Great. And I just can't comment on, I mean, PLO hitting, I think, at all time in Q3 is unusual. Usually Q4 is the big seasonal quarter for PLO. And I think we've talked a lot about the lack of pay down during tax season for a couple of years in a row now. Any way to explain that in terms of how sustainable that is? Is it just a... Is it just a sense of the fact that paying back upon loans, maybe not at the top of people's list, at least in terms of your core low-income segment here? Any commentary on that would be helpful.
Look, I think there's a lot of literature out there trying to work out why the last two years has been this way, but it seems to be a trend. And we can only talk anecdotally here, but I think, yeah, your hypothesis is probably right. It's probably part of the issue that our customers have got other things to pay ahead of their porn loan. And look, again, we're trying to do our best to forecast the year out for next year. But look, it does seem to be a trend in the last two years.
The other thing I'd add to that is what we've seen from the literature is that the dollars that people are receiving year on year hasn't really moved. But inflation has. And so everything is a little bit more expensive. And so the dollars available to redeem loans, never mind corn loans or any other things they do have, is less than they used to as a percentage. And so we think that is some of the drivers.

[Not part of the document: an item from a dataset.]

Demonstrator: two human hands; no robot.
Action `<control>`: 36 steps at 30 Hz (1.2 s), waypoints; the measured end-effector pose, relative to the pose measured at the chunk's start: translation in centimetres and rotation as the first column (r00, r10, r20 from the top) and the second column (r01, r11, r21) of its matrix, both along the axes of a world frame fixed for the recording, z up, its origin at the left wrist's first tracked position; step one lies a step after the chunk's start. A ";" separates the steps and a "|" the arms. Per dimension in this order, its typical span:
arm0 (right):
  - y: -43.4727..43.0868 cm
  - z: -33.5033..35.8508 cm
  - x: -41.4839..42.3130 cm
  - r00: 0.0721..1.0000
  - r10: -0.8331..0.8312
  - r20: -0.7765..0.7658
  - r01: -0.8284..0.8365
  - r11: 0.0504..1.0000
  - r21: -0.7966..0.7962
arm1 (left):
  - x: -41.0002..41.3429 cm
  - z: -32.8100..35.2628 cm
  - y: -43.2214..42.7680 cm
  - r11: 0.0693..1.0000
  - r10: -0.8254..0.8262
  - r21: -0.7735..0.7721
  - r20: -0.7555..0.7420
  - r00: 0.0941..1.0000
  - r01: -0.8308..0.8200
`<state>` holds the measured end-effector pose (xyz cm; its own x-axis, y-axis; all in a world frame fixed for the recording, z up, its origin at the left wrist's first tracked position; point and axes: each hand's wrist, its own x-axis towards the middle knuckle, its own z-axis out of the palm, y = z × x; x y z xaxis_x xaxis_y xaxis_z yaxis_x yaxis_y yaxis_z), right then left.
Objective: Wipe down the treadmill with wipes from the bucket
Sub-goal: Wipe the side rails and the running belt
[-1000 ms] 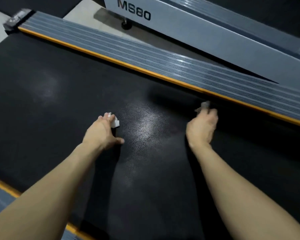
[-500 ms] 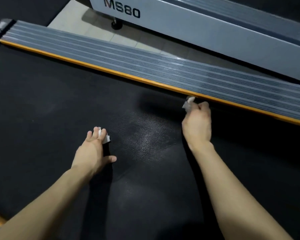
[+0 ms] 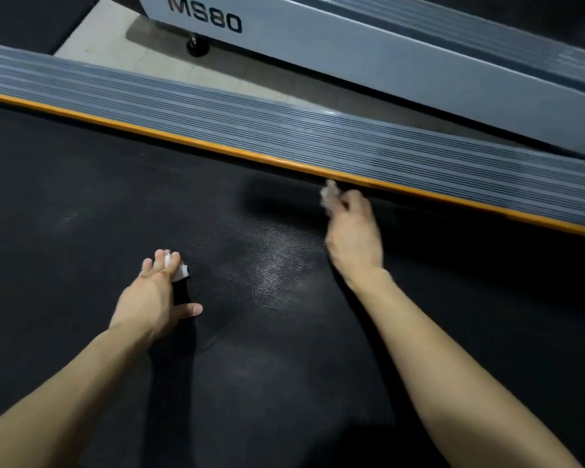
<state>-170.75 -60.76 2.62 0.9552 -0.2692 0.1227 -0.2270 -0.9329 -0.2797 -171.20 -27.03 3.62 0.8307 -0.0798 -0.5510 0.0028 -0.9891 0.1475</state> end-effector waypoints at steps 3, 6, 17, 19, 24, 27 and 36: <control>-7.0 2.0 -6.4 0.958 -0.285 0.025 0.284 0.959 0.017 | 0.2 -0.2 0.1 1.000 -0.003 -0.029 0.021 1.000 0.004; -4.8 1.3 -5.0 0.915 -0.403 0.035 0.404 0.915 -0.028 | 0.1 1.0 -0.8 0.999 0.031 -0.014 -0.020 0.999 -0.031; -1.9 2.0 -4.7 0.998 0.043 -0.055 -0.038 0.995 0.097 | -4.2 3.3 -11.0 0.957 -0.173 -0.231 0.038 0.984 0.178; -9.8 2.8 -9.2 0.962 -0.267 -0.051 0.270 0.962 0.046 | -4.4 2.6 -12.0 0.966 -0.207 -0.149 0.050 0.977 0.212; -10.4 3.3 -9.5 0.853 -0.521 0.017 0.521 0.851 -0.058 | -4.4 1.5 -12.4 0.968 -0.236 -0.072 0.063 0.970 0.240; -0.3 2.3 -3.7 0.976 -0.208 -0.069 0.213 0.975 0.069 | -4.3 1.5 -12.4 0.966 -0.245 -0.073 0.072 0.967 0.250; -7.9 2.8 -6.9 0.997 -0.082 -0.005 0.082 0.997 -0.012 | -4.4 1.7 -11.8 0.973 -0.160 -0.161 0.039 0.986 0.164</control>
<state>-177.60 -68.70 5.40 0.9308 -0.3448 0.1216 -0.3038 -0.9144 -0.2673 -175.64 -38.79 5.33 0.8127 -0.3014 -0.4986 -0.1612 -0.9387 0.3047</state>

And then we've seen a whole host of consumer-focused companies over the last three months talk about low-income weakness, middle- to high-income trade down, things like, I mean, the big banks were talking about it a couple weeks ago in terms of low-income pressure. Are you guys benefiting from this? Are you seeing new faces in stores? You know, we have big retailers rolling back prices. Any sense for that?

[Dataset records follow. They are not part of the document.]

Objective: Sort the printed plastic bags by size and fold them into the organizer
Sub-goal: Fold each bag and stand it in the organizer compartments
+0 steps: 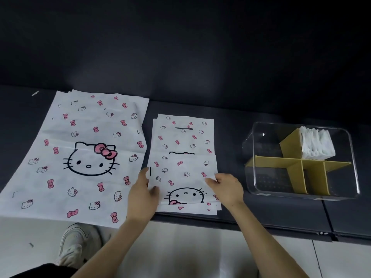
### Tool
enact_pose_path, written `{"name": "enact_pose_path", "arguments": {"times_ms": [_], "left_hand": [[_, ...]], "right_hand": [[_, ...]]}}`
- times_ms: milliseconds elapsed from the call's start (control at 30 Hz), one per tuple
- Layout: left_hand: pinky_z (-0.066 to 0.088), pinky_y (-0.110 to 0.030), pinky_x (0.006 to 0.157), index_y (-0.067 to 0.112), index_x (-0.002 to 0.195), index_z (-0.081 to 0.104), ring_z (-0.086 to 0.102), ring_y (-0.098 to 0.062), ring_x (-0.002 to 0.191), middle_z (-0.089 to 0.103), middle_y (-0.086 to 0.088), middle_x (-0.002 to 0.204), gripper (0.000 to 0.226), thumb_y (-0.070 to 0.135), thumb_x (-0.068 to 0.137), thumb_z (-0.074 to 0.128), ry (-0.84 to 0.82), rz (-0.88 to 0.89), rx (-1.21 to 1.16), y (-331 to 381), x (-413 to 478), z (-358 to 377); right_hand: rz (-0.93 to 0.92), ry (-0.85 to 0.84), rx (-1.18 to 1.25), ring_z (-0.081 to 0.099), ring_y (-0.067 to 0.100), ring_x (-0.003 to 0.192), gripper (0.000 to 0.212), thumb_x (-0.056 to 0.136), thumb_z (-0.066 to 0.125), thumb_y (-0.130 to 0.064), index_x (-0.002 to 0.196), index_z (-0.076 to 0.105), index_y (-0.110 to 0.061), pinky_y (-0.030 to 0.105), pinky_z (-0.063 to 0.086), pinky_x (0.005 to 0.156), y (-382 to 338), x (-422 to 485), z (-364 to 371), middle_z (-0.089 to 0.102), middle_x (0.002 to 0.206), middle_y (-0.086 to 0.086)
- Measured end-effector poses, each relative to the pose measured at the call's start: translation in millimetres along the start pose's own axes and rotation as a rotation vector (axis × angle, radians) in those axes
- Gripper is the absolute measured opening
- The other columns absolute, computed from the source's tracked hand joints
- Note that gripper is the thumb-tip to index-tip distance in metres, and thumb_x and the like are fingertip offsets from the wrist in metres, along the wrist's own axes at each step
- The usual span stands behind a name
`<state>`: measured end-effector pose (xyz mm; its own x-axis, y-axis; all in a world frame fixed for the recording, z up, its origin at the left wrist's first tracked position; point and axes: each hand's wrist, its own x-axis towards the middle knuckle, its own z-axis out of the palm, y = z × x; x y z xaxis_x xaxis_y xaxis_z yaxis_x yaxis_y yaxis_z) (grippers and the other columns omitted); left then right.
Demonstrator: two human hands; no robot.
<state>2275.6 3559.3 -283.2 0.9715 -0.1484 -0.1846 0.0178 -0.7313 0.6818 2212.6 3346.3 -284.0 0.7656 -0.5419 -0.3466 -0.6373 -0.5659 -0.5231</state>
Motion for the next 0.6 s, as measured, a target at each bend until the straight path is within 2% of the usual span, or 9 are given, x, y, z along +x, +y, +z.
{"name": "enact_pose_path", "arguments": {"times_ms": [100,167,200,300,367,433,467,533,600], "left_hand": [[0.043,-0.045,0.082,0.002,0.124,0.054,0.055,-0.038,0.089,0.058,-0.020,0.103,0.055,-0.001,0.071,0.068,0.187,0.359,0.345,-8.9,0.1,11.4],[0.037,-0.044,0.094,0.006,0.118,0.061,0.057,-0.040,0.102,0.059,-0.019,0.115,0.035,0.016,0.085,0.055,0.162,0.567,0.392,-10.0,-2.7,19.4],[0.033,-0.043,0.101,0.008,0.117,0.063,0.056,-0.040,0.109,0.059,-0.019,0.121,0.035,0.025,0.093,0.043,0.098,0.612,0.401,-9.6,-4.0,24.1],[0.020,-0.040,0.111,0.012,0.127,0.060,0.045,-0.036,0.129,0.052,-0.016,0.136,0.056,0.041,0.102,0.019,-0.101,0.595,0.504,-12.1,-5.2,37.0],[0.012,-0.037,0.114,0.016,0.136,0.051,0.035,-0.032,0.136,0.043,-0.014,0.145,0.058,0.046,0.102,0.015,-0.147,0.564,0.552,-15.8,-3.0,41.0],[0.008,-0.036,0.115,0.019,0.142,0.044,0.026,-0.029,0.141,0.035,-0.012,0.150,0.058,0.049,0.101,0.015,-0.169,0.557,0.556,-19.4,0.6,41.9],[0.007,-0.036,0.116,0.020,0.143,0.041,0.021,-0.027,0.142,0.032,-0.011,0.152,0.058,0.050,0.101,0.015,-0.178,0.558,0.548,-20.4,2.4,41.7],[0.006,-0.037,0.116,0.021,0.144,0.039,0.015,-0.024,0.144,0.029,-0.010,0.153,0.059,0.052,0.101,0.015,-0.190,0.570,0.531,-22.5,6.2,42.0],[0.006,-0.037,0.116,0.021,0.144,0.040,0.015,-0.024,0.144,0.029,-0.010,0.153,0.061,0.055,0.100,0.014,-0.196,0.584,0.526,-22.8,10.0,41.9]], "right_hand": [[0.002,0.040,0.018,0.030,0.016,0.049,0.049,0.087,0.057,-0.026,0.053,0.022,-0.016,0.028,0.020,0.049,1.0,-2.7,5.1,0.021,0.048,-0.002],[-0.004,0.056,0.013,0.020,0.015,0.050,0.049,0.086,0.056,-0.022,0.054,0.020,-0.016,0.030,0.019,0.049,1.0,-3.7,6.5,0.019,0.050,-0.001],[-0.009,0.062,0.008,0.017,0.015,0.050,0.049,0.086,0.056,-0.021,0.054,0.020,-0.016,0.030,0.018,0.049,0.8,-3.9,6.8,0.019,0.050,-0.001],[-0.007,0.061,-0.015,0.020,0.016,0.049,0.048,0.087,0.055,-0.021,0.054,0.020,-0.015,0.030,0.019,0.048,1.9,-2.3,7.5,0.020,0.050,-0.001],[0.005,0.048,-0.018,0.040,0.023,0.048,0.048,0.088,0.055,-0.022,0.054,0.022,-0.015,0.029,0.022,0.048,3.3,-0.3,8.7,0.021,0.049,-0.001],[0.018,0.036,-0.003,0.061,0.033,0.060,0.048,0.088,0.054,-0.024,0.054,0.022,-0.016,0.028,0.025,0.050,4.2,1.5,9.6,0.022,0.048,-0.001],[0.024,0.033,-0.001,0.064,0.035,0.065,0.048,0.089,0.054,-0.024,0.054,0.023,-0.016,0.028,0.025,0.050,4.0,2.0,9.6,0.022,0.048,-0.001],[0.024,0.038,-0.017,0.062,0.031,0.061,0.048,0.090,0.053,-0.024,0.054,0.023,-0.015,0.027,0.023,0.049,3.6,2.6,9.3,0.023,0.049,-0.001],[0.029,0.047,-0.057,0.040,0.019,0.048,0.048,0.092,0.052,-0.025,0.055,0.023,-0.015,0.027,0.019,0.046,2.6,2.4,8.7,0.024,0.051,-0.001]]}}
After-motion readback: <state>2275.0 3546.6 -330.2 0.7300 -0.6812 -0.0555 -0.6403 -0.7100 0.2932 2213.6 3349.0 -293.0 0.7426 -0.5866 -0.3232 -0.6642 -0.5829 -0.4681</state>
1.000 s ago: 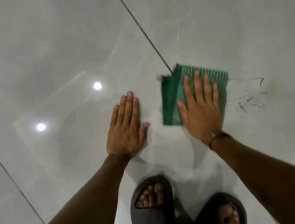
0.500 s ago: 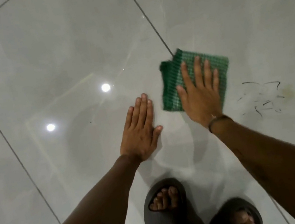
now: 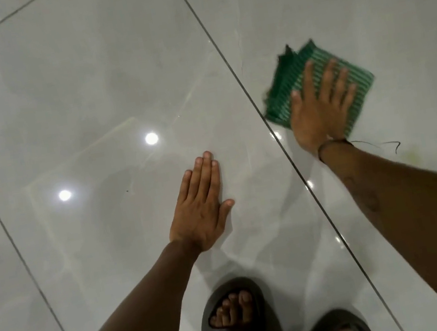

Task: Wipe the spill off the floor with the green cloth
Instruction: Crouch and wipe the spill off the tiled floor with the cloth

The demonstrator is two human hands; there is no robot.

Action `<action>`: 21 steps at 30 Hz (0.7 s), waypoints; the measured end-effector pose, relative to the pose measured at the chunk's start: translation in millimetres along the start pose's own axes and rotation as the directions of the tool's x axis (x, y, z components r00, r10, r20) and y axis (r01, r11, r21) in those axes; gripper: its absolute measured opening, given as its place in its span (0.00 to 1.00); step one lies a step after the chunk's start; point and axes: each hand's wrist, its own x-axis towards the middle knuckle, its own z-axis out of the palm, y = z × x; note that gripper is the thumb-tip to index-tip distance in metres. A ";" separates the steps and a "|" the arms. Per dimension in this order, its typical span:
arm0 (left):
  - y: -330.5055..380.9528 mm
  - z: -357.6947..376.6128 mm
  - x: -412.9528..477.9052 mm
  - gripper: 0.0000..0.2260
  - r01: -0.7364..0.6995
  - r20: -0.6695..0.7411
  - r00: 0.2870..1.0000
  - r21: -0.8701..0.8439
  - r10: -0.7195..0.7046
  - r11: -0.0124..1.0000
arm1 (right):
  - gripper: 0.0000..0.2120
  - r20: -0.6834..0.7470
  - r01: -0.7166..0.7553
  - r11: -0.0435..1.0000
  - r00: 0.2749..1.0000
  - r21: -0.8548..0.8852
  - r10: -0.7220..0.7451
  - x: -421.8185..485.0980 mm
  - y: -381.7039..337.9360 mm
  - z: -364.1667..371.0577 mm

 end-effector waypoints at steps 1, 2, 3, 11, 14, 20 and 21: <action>0.3 0.0 -0.2 0.36 -0.001 0.003 1.000 0.001 0.001 1.000 | 0.35 0.008 0.038 0.999 0.999 -0.002 -0.038 9.2 -17.9 -0.4; 0.1 -0.6 -0.3 0.36 -0.002 0.005 1.000 0.001 0.002 1.000 | 0.34 0.030 0.103 0.995 0.994 -0.011 -0.102 11.8 -34.9 2.3; -0.3 -1.8 -0.4 0.36 0.001 0.013 1.000 -0.004 0.000 1.000 | 0.34 0.059 0.189 0.982 0.981 -0.025 -0.187 6.7 -48.7 4.9; 1.0 -4.0 -0.9 0.36 0.005 0.035 0.999 -0.025 -0.005 1.000 | 0.34 0.129 0.282 0.956 0.954 -0.075 -0.272 -43.4 12.7 5.4; 3.4 -6.4 -0.3 0.36 0.006 0.054 0.999 -0.022 -0.004 1.000 | 0.34 0.044 0.046 0.999 0.998 -0.018 -0.045 2.4 -10.5 -5.8; -0.3 -8.8 0.2 0.36 0.011 0.085 0.996 -0.031 -0.009 0.999 | 0.34 0.119 0.448 0.894 0.888 0.005 -0.445 28.7 -123.3 6.1; 1.0 -9.0 0.9 0.36 0.013 0.093 0.996 -0.024 -0.011 1.000 | 0.33 0.131 0.534 0.845 0.840 -0.025 -0.527 13.8 -127.4 9.7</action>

Look, we're certainly seeing some new faces in the stores. But, you know, if you look at the sales results, we are still seeing pretty strong sales results across the board. So I think, yeah, there is this trade-down going on, but I think really our customer service just gets better and better. And I think that's a big driver here. It's our people in our stores doing a much better job with customers to drive what we're seeing. Obviously, super strong results on the PLO, but on the sales side, You know, we are still generating margins that we think are very strong, and we're seeing sales growth, as I said, across all geographies. So I think in our situation, it's really coming down to fantastic customer service and engagement from our people and our stores.

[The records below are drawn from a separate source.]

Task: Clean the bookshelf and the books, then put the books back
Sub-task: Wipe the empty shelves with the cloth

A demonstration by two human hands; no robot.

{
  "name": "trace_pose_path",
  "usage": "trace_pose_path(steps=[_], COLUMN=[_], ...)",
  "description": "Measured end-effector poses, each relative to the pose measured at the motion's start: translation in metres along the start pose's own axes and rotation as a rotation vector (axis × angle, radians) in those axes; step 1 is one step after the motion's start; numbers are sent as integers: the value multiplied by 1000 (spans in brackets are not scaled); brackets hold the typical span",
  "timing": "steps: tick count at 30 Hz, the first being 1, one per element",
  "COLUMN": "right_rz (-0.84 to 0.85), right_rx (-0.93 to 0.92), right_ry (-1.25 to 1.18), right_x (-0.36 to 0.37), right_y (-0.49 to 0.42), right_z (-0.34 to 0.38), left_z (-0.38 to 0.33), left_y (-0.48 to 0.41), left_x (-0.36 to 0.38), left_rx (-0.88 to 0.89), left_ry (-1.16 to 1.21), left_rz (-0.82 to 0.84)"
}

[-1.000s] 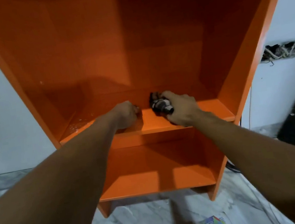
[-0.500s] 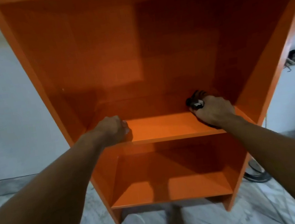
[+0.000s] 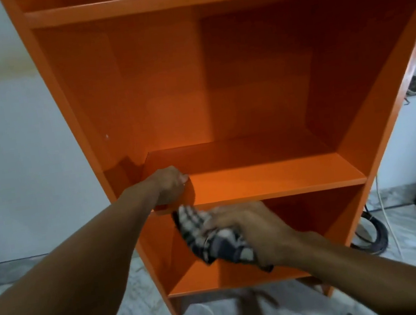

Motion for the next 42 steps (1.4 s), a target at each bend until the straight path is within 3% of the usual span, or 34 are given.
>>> trace_pose_path(steps=[2,4,6,8,10,12,14,22,25,28,30,33,34,36,38,41,42], right_rz=[-220,-321,-170,-39,-13,19,31,178,160,312,269,-70,-65,99,186,64,128], right_rx=[35,113,323,507,578,564,521,155,-79,-243,-234,-193,-102,105,159,-28,-99], right_ry=[65,255,460,474,470,477,466,332,188,155,72,100,203,300,278,223,179], right_x=[-26,-51,-55,-48,-40,-33,-21,35,56,57,42,10,7,19,44,63,66], right_y=[-3,-16,-28,-40,-60,-96,-132,-171,-140,-82,-69,-97,-111,-138,-154,-141,-120], right_z=[-7,-19,-41,-63,-71,-77,-74,-13,13,27,25,6,-2,-14,-9,18,28], left_z=[-5,-6,-5,-3,2,13,22,35,38,47,47,41,38,39,48,51,51], left_y=[0,6,19,33,42,46,47,51,49,49,50,55,58,55,46,41,43], left_x=[-6,-13,-15,-20,-32,-42,-45,-48,-47,-42,-44,-44,-44,-42,-43,-45,-45], left_rx=[-19,-17,-19,-25,-55,-119,-180,-240,-228,-231,-217,-172,-171,-188,-197,-187,-178], left_ry=[-41,-107,-258,-536,-866,-1144,-1279,-1481,-1509,-1540,-1542,-1552,-1586,-1601,-1554,-1568,-1586], left_rz=[-2,-63,-16,22,60,68,64,-68,-100,-132,-172,-152,-151,-178,-214,-232,-235])
Point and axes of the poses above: each hand's wrist, its own y-axis away from the middle knuckle, its own x-axis out of the palm, z = x × y, the point moved 3 cm from there along -y, towards the middle knuckle, and after that the axes turned 2 degrees about z, right-handed, at the moved point
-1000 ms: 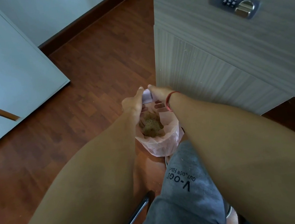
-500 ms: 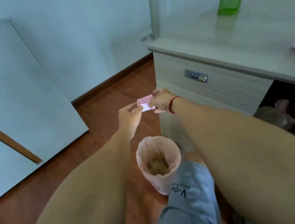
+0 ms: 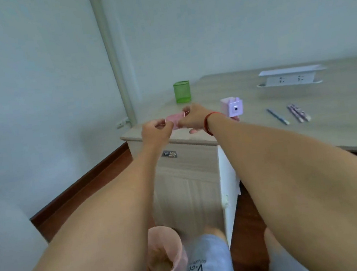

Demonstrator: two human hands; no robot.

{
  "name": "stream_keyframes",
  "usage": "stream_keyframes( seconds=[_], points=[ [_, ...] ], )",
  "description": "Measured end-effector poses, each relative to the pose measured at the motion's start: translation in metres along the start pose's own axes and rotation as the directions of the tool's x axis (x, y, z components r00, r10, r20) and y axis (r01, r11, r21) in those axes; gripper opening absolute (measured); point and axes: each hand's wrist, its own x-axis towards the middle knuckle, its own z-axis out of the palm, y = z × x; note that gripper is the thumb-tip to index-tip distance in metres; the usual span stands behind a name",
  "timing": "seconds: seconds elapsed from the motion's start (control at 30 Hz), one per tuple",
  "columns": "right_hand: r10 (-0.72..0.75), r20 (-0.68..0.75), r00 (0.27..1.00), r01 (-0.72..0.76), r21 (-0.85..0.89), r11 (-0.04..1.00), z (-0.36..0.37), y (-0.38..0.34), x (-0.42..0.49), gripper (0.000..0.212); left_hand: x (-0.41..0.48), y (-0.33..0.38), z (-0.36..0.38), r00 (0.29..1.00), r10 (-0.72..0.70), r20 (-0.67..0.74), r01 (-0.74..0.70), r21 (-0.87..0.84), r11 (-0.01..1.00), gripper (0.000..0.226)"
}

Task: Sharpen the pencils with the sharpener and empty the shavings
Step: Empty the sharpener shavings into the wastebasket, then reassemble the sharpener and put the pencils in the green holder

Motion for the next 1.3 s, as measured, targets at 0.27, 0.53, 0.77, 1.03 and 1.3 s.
stream_keyframes(
  seconds=[0.27, 0.53, 0.77, 1.03, 1.3],
  points=[
    [0.106, -0.222, 0.969, -0.117, -0.041, 0.992, -0.084, 0.059, -0.046, 0.014, -0.012, 0.034, 0.103, 0.953, 0.049, 0.299, -0.058, 0.023, 0.998, 0.027],
    [0.240, -0.409, 0.880, -0.256, 0.018, 0.967, -0.102, 0.123, -0.035, 0.042, 0.007, 0.024, 0.152, 0.980, 0.016, 0.197, -0.036, 0.099, 0.994, 0.052],
    [0.197, -0.464, 0.864, -0.169, 0.102, 0.980, -0.100, 0.133, -0.015, 0.042, 0.030, 0.009, 0.184, 0.969, -0.043, 0.243, 0.032, 0.047, 0.998, 0.093],
    [0.147, -0.485, 0.862, -0.116, 0.095, 0.989, -0.100, 0.139, 0.004, 0.055, 0.039, 0.010, 0.196, 0.987, 0.045, 0.156, -0.042, -0.022, 0.999, 0.063],
    [0.122, -0.478, 0.870, -0.093, 0.085, 0.992, -0.100, 0.144, 0.016, 0.055, 0.038, 0.010, 0.197, 0.983, 0.115, 0.147, -0.117, 0.010, 0.993, 0.060]
  ],
)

Great. And then I think last quarter costs were a little bit of a surprise. Tim, any thoughts on maybe a directional color for Q4 and maybe how we should start thinking about preliminarily 2025?
Yeah, so I think we've definitely seen a lot of that inflationary pressure come through. What we do see is from a sequential perspective that that growth in expenses is going to slow down in the next few quarters.
Okay, that's all from me. Thanks a lot, guys. Congrats.
Thanks, Brian.
Thank you. I would now like to turn the call back over to Lockie Given for any closing remarks.
Look, thank you very much, everyone, for joining the call today. We're obviously very proud of the results. And again, I want to thank our team for their tireless efforts to deliver these results for our stakeholders. We look forward to talking to a lot of you guys throughout the course of today and next week and look forward to producing another set of strong results in the coming quarter. Thanks, guys.
Thank you. This concludes the conference. Thank you for your participation. You may now disconnect.